The first directional signal generator 11 functions as obtaining a signal B1(f, K) having its directivity specifically strongest in the rightward direction (R) defined by the following Expression (1):

\begin{matrix} B 1 (f) = X 2 (f) - X 1 (f) \times \exp [- \frac{i 2 π f S}{N} τ] & (1) \end{matrix}

where S is the sampling frequency, N is an FFT analysis frame length, τ is the difference in time between a couple of microphones when catching a sound wave, and i is the imaginary unit.

The second directional signal generator 12 functions as obtaining a signal B2(f, K) having its directivity strongest in the leftward direction (L) defined by the following Expression (2):

\begin{matrix} B 2 (f) = X 1 (f) - X 2 (f) \times \exp [- \frac{i 2 π f S}{N} τ] & (2) \end{matrix}

The signals B1(f, K) and B2(f, K) are represented in the form of complex numbers. Since the frame index K is independent of calculations, it is not included in the computational expressions.

With reference to FIGS. 2 to 5, it will be described how those expressions mean with the Expression (1) taken as an example. It is assumed that sound waves arrive from a direction at an angle of θ indicated in FIG. 2 with respect to a reference direction and are picked up by the pair of microphones m_1 and m_2 spaced apart by a distance of l from each other. In this case, there is a time difference between the instants at which the sound waves are captured by the microphones m_1 and m_2. Since the sound wave path difference d may be expressed by d=l×sin θ, the time difference τ is given by the following Expression (3), where c is the sound velocity.
τ=l×sin θ/c (3)

When a signal s1(n−τ) represents a signal caught by the microphone m_1 earlier by a period of time τ than the time at which the input signal s2(n) is caught by the microphone m_2, the signal s1(n−τ) and the input signal s2(n) comprise the same sound component arriving from the direction at the angle of θ. Therefore, calculation of a difference between them will make it possible to obtain a signal which does not include the sound component in the direction at the angle of θ. The signal obtained by finding the difference between the signals of s2(n) and s1(n−τ) will now be referred to as a signal y(n), i.e. y(n)=s2(n)−s1(n−τ). As a result, the microphone array, m_1 and m_2, has its directivity pattern shown in FIG. 3, in this example.

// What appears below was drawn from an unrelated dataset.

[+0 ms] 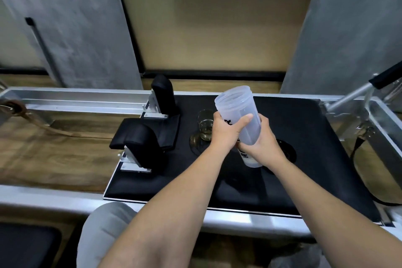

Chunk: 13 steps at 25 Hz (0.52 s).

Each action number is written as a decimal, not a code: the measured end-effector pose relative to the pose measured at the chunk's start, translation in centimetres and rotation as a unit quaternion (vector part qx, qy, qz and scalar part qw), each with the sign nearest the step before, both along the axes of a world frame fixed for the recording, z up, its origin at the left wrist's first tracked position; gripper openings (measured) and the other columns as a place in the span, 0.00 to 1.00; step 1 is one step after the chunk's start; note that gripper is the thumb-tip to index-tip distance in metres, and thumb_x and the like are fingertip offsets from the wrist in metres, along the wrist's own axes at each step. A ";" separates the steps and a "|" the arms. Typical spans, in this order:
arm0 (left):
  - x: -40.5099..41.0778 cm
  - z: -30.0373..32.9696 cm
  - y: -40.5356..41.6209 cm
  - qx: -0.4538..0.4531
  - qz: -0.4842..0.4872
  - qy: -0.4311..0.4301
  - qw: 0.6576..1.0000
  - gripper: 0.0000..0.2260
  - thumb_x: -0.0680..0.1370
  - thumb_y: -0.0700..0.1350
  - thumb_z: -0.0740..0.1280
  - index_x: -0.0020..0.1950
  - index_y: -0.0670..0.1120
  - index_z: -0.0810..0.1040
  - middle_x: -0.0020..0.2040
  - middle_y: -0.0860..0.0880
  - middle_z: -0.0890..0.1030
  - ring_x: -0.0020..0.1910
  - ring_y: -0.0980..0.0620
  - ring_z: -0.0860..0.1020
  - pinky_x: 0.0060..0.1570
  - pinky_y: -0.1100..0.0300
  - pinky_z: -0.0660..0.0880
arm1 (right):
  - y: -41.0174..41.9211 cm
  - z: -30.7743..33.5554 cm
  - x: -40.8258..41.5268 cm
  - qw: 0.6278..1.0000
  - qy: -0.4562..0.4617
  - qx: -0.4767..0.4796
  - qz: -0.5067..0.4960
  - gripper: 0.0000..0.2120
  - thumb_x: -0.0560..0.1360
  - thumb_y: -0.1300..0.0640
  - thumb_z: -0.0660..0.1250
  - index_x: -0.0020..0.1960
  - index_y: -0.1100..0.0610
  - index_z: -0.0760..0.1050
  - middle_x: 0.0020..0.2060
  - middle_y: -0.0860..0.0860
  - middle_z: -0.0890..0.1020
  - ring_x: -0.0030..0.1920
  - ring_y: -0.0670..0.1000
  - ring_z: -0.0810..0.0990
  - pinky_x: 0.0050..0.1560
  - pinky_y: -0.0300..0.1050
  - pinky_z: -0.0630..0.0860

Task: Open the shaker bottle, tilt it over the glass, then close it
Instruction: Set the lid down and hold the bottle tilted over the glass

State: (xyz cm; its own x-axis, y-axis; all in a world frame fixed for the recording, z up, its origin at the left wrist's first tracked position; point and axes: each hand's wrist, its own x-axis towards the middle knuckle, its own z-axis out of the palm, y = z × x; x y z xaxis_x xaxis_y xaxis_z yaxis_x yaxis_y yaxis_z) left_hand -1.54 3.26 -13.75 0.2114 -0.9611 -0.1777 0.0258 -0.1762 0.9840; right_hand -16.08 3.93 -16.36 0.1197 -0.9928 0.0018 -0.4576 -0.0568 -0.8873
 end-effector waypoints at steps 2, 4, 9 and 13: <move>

The description has been provided so far on calculations in the time domain. Similar calculations may be performed in the frequency domain. In the frequency domain calculation, the Expressions (1) and (2) are applied. As an example, it is assumed that angles θ of the directions in which signals arrive are ±90 degrees. Specifically, as shown in FIG. 4, the first directional signal generator 11 obtains the directivity signal B1(f, K) which has its directivity strongest in the rightward direction. Further, as shown in FIG. 5, the second directional signal generator 12 obtains the second directivity signal B2(f, K) which has its directivity strongest in the leftward direction.

The coherence calculator 13 is adapted to perform calculations according to the following Expressions (4) and (5) on the directivity signals B1(f, K) and B2(f, K) to thereby obtain coherence COH(K). In Expression (4), B2(f, K)* is a complex conjugate to B2(f, K). Since the frame index K is again not dependent upon calculations, the index does not appear in those expressions.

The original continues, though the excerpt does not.